産学官連携の場を行き交う人々は、当然のことながら極めて多様です。国の政策として産学官連携を考える人もいれば、新しい観光土産を作る人もいます。目覚ましい組織改革を進めている先進的な大学、世界へ乗り出すベンチャー企業、地域企業のイノベーションを支援する公設試験研究機関……。大発展する可能性を秘めている活動は数多くあります。産学官連携ジャーナルの使命は、この巨大な産学官連携という「運動体」を、あるときは俯瞰(ふかん)的に、あるときはキーパーソンの汗を感じるほどの現場から、その姿を浮き彫りにすることでしょう。しかしこれは至難の業。読者の皆さまからの忌憚(きたん)ない御批判を糧に目標に近づきたいと願っています。

(荒磯委員)

昨年の7月号で、文部科学省の知的クラスター、経済産業省の産業クラスターの両政策担当者の対談をファシリテートした。どちらの事業も折り返し地点に来たということがあったのだが、今年に入ったら、早くも「ポストクラスター」の話に焦点が移行してきている。全国のクラスター事業が順次終了したのちに、各地域がどのようにその成果や可能性をキャッチアップし、次の地域戦略に展開していくかということが議論され始めている。クラスター事業では、期間中に出した特許件数や技術移転件数などの成果ももちろん大事だが、むしろ終わった後に「地域に何が残るのか」が成否の鍵を握るところがある。

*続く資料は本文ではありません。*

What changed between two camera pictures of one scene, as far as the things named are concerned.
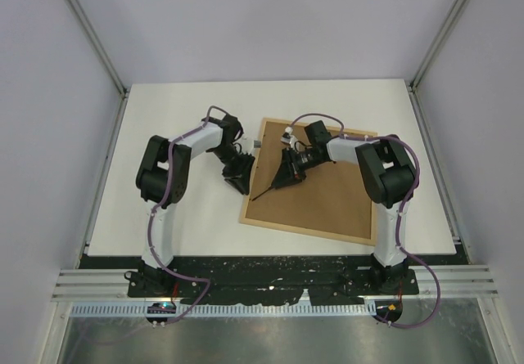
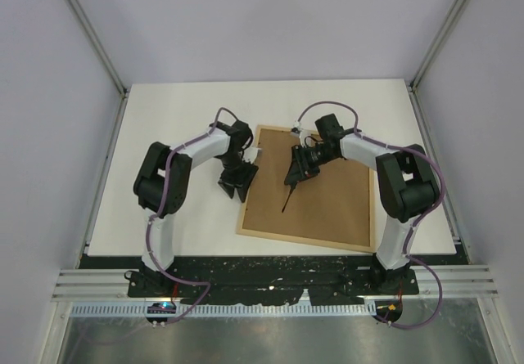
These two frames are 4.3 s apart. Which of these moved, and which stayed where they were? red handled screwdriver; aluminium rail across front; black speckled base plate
Moved: red handled screwdriver
Stayed: black speckled base plate; aluminium rail across front

事業が終われば産学官連携プロジェクトは解散し、連携は跡形もなく消え去るなどということになったら、ほとんど意味がない。地域クラスターとしての持続性をどう担保するのかが、事業の終盤に来て問われ始めているようだ。

(田柳委員)

桜の花びらが舞う4月は、始まりの月です。今月号から、本ジャーナルでも新企画のシリーズが始まります。「MOTと産学連携」、「地域の産学連携事例」、取材をもとにした記事である「大学発ベンチャーの若手に聞く」です。また巻頭言では、ジャーナルのジャンルについて基本的視点から書かれています。本ジャーナルは産学官の間の連携にかかわる諸氏の仕事に役立つ情報を提供します。科学、技術をベースとしますが、産学官の連携という社会科学的な課題にフォーカスする、というユニークで斬新なジャンルを切り開きながら進めたいと考えています。